A balloon provided on the outer peripheral surface of the outer tube main body and disposed between a 1 st position in the central axis direction of the outer tube main body and a 2 nd position located closer to the base end side of the outer tube main body than the 1 st position,

the outer sleeve body has a vent hole forming region provided on a proximal end side of the 2 nd position, and vent holes communicating the outer peripheral surface and the endoscope insertion passage are provided in the vent hole forming region,

the vent hole forming region is located in a region ranging from 5mm to 100mm from the 2 nd position toward the base end side of the outer sleeve body.

2. The outer sleeve of claim 1, wherein,

the vent hole forming region is in a region ranging from 15mm to 40mm from the 2 nd position toward the base end side of the outer sleeve body.

3. An outer sleeve according to claim 1 or 2, wherein,

the vent hole forming region is provided with a plurality of vent holes.

4. An outer sleeve according to claim 1 or 2, wherein,

the outer sleeve body has a liquid supply port for supplying liquid to the endoscope insertion passage,

the position of the vent hole is a range rotated clockwise by less than 180 degrees about the center axis from the position of the liquid supply port when viewed from the base end side of the outer sleeve body.

5. The outer sleeve of claim 4, wherein,

the position of the vent hole is in a range of 45 degrees to 135 degrees clockwise from the position of the liquid supply port with the center axis as the center when viewed from the base end side of the outer sleeve body.

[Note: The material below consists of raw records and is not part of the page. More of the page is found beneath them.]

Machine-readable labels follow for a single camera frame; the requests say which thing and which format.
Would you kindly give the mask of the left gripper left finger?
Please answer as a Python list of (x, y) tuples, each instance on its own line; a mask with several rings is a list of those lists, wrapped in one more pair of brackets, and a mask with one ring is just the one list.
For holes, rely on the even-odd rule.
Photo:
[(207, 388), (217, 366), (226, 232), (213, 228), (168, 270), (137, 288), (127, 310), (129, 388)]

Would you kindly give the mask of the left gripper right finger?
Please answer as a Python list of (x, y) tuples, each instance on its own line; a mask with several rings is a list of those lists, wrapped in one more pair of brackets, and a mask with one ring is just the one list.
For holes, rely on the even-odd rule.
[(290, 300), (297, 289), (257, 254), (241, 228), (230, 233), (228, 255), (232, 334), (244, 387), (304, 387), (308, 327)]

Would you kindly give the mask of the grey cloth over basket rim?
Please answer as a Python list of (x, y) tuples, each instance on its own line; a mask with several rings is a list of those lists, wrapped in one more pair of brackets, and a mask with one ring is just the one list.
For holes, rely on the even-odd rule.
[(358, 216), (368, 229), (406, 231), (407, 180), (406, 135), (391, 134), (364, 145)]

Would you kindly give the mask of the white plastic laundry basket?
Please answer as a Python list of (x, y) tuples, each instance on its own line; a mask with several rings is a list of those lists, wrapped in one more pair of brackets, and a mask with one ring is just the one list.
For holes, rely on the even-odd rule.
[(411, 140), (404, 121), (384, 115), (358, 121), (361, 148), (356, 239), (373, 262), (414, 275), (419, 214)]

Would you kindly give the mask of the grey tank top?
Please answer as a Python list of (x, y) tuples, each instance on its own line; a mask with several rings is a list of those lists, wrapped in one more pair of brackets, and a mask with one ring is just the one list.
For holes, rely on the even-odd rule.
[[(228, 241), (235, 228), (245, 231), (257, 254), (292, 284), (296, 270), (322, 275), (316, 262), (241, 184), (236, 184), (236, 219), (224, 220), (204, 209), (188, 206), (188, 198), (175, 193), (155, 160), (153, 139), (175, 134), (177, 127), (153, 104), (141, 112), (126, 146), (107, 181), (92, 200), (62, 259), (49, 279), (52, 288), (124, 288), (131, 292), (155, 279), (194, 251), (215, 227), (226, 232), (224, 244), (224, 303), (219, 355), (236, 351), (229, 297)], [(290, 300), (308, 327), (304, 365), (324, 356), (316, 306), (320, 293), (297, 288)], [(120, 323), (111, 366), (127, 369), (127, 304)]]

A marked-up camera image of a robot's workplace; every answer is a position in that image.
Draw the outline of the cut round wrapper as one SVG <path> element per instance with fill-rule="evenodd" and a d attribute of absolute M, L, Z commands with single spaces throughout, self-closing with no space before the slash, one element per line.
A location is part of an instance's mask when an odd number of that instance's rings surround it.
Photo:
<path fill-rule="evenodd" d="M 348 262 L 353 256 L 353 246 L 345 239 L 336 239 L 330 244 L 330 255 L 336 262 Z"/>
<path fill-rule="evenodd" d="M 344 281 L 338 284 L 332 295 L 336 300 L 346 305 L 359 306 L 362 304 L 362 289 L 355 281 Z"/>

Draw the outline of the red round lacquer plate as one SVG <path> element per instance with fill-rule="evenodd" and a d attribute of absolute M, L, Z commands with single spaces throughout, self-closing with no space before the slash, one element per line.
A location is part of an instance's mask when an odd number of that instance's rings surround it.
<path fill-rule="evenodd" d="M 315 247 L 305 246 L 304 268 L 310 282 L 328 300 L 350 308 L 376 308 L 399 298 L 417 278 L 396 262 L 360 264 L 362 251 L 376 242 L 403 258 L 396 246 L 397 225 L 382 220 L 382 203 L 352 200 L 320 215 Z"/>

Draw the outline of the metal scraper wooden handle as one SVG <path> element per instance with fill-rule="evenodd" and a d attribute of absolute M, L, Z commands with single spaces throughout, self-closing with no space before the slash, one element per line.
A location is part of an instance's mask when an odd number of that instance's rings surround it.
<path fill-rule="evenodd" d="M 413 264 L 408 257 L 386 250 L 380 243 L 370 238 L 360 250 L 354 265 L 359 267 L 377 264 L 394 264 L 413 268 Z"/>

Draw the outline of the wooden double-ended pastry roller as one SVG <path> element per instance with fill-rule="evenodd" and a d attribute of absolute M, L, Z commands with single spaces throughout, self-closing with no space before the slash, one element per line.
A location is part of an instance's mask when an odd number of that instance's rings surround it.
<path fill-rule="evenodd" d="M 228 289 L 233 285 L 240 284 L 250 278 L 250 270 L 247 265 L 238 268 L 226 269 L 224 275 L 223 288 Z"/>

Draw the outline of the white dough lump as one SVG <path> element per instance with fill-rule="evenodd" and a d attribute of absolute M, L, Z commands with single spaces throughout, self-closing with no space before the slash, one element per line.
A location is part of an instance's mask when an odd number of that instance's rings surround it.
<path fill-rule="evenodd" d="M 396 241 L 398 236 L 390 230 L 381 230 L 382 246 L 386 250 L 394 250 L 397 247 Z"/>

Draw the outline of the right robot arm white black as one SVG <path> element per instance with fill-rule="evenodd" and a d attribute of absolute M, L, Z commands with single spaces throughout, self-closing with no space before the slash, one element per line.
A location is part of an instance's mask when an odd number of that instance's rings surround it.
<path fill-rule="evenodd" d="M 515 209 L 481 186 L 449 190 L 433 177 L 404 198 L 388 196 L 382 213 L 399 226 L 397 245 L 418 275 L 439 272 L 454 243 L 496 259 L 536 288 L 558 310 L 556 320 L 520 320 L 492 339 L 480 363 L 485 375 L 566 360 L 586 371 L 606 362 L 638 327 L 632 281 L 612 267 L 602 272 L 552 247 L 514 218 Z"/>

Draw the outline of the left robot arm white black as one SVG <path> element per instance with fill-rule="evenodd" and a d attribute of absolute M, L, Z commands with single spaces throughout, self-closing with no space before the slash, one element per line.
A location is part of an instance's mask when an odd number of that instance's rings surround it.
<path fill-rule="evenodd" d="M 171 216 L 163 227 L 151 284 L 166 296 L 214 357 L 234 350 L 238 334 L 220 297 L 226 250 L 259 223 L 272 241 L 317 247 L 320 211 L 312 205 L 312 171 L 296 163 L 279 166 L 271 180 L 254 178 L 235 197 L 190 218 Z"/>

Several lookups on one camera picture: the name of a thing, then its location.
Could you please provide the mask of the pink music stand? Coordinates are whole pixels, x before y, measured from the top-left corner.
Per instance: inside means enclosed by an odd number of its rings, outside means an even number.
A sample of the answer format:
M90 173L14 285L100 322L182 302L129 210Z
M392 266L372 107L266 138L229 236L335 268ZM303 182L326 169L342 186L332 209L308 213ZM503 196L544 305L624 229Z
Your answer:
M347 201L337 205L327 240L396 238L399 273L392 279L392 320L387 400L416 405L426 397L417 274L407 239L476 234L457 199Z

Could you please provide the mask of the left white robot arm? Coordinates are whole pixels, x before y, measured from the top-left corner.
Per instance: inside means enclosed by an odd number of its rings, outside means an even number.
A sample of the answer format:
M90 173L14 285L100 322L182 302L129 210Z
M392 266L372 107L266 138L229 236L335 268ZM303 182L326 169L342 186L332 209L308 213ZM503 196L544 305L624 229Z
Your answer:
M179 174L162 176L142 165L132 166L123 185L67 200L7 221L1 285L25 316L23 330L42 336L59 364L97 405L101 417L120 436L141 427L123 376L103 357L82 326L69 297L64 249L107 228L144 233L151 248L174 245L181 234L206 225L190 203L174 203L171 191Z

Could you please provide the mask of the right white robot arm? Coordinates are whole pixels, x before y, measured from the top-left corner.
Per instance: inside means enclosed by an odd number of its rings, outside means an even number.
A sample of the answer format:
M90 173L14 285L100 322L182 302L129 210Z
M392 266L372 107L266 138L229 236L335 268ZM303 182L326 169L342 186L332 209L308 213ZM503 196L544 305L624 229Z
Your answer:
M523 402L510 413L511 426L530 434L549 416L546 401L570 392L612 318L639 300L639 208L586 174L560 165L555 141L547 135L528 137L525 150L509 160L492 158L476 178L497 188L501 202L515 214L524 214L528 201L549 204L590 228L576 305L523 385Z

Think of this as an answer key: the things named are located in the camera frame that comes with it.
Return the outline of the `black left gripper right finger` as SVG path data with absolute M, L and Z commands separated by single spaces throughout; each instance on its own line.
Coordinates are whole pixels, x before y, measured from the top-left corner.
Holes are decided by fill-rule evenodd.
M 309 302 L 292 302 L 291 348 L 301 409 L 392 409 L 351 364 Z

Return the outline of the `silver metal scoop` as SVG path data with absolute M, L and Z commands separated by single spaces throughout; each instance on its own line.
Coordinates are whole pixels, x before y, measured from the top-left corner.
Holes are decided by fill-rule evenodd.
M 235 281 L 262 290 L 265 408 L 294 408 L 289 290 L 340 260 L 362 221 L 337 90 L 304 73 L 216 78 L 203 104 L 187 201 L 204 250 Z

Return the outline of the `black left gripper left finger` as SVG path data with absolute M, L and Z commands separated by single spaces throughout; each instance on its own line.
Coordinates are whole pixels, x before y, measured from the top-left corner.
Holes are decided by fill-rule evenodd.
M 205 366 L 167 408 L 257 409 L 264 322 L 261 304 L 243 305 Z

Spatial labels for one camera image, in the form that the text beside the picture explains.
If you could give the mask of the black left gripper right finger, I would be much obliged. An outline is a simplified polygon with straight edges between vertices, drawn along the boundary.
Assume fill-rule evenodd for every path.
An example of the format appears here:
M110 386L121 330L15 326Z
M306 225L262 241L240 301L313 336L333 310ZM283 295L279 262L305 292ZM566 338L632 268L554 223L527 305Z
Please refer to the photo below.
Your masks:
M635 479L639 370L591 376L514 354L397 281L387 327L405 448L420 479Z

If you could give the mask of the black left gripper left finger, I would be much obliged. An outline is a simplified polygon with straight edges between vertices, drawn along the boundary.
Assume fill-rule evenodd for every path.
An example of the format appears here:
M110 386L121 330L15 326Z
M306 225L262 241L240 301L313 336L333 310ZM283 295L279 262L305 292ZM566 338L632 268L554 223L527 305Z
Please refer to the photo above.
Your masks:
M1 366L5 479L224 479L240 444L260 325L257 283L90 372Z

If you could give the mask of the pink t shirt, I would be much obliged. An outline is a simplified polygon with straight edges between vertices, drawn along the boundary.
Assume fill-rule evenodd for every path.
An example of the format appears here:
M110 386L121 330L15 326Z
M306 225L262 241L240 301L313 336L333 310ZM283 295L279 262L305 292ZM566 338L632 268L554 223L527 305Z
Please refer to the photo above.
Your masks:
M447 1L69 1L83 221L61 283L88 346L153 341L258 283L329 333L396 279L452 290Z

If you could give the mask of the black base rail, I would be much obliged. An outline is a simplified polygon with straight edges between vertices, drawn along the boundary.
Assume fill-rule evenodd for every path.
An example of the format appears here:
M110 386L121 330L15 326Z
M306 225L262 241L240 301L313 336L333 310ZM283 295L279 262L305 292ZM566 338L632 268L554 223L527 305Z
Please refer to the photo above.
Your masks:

6. An outer sleeve according to claim 1 or 2, wherein,

the region of the outer sleeve body on the base end side of the vent hole forming region is a vent hole non-forming region.

7. An outer sleeve according to claim 1 or 2, wherein,

a holding part is arranged on the base end side of the outer sleeve main body,

the grip portion has a discharge hole communicating with an outer peripheral surface of the grip portion and the endoscope insertion passage.

8. An outer sleeve according to claim 1 or 2, wherein,

the vent hole is provided with a gas permeable membrane which selectively passes gas without passing liquid.